In April, Satz was named to the 2018 Class of the American Academy of Arts and Sciences. Her numerous awards include Stanford’s Gores Award for Excellence in Teaching for “her extraordinary teaching that combines the importance of rigorous thought with serious engagement in the moral dilemmas facing humanity.”
Among her roles at Stanford, Satz served as chair of the Stanford Faculty Senate in 2016-17 and was the faculty director of the McCoy Family Center for Ethics in Society from 2008 to 2015, where she led university-wide initiatives on topics such as the ethics of food and the environment and the ethics of war. A dedicated teacher, she is the J. Frederick and Elisabeth Brewer Weintz University Fellow in Undergraduate Education, through the Bass University Fellows Program, appointed from 2013 to 2018. She also co-founded a program with colleague Professor Rob Reich where Stanford faculty members teach classes each quarter to addicts released from prison. This year she has been on sabbatical as a fellow at the Center for Advanced Study in the Behavioral Sciences.
Satz is known for her work in political philosophy, where her research has spanned topics on the moral limits of markets, the interpretation of equality of opportunity and the nature of rational choice. She is the author of several books, including Why Some Things Should Not Be For Sale: The Moral Limits of Markets (2010) and Economic Analysis, Moral Philosophy and Public Policy (with Dan Hausman and Michael McPherson) (2017), as well as numerous articles. She is the current editor of the journal Philosophy and Public Affairs.

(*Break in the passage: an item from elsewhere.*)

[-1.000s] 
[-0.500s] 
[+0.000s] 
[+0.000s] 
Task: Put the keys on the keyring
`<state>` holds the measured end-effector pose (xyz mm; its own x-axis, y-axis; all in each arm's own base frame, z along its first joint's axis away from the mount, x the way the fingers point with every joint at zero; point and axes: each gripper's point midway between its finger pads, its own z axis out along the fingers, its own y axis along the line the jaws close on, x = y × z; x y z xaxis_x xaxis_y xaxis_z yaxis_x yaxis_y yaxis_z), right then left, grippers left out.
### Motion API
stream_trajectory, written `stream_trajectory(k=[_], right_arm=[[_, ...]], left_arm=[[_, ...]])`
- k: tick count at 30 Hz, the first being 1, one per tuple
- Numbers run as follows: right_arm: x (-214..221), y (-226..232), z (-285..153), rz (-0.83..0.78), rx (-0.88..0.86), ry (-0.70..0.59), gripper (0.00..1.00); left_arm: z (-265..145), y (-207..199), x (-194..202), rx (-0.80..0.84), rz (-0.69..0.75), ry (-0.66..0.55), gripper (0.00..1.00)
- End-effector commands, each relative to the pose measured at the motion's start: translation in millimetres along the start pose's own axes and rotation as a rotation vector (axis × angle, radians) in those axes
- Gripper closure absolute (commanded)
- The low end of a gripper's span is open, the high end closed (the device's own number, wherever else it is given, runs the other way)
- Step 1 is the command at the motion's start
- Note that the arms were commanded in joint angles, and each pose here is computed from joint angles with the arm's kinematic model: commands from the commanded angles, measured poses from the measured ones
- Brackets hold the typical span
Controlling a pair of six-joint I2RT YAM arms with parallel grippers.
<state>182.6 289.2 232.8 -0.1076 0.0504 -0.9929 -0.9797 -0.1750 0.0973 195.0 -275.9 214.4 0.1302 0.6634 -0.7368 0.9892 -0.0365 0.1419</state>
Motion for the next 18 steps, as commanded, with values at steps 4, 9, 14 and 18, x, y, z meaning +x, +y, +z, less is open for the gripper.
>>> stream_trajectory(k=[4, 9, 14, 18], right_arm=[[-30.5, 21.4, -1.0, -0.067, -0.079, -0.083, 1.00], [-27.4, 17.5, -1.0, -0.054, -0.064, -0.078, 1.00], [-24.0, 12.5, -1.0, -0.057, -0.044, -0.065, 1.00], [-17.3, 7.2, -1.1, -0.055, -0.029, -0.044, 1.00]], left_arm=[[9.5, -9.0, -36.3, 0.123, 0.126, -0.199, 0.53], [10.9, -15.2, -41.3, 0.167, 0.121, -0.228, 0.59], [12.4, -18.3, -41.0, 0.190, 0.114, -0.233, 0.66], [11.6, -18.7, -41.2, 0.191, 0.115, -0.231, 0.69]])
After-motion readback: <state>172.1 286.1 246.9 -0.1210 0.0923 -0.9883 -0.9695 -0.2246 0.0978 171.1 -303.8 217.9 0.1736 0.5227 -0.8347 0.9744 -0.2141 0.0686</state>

A first-generation college student, Satz earned her BA in philosophy from City College of New York in 1978, where she was named the outstanding graduate in philosophy. She earned her PhD in philosophy from Massachusetts Institute of Technology in 1987.
Satz began her teaching career as a lecturer at Harvard University and an assistant professor at Swarthmore College, before joining Stanford in 1988 as assistant professor of philosophy. She became the Marta Sutton Weeks Professor of Ethics in Society, professor of philosophy and professor, by courtesy, of political science in 2007.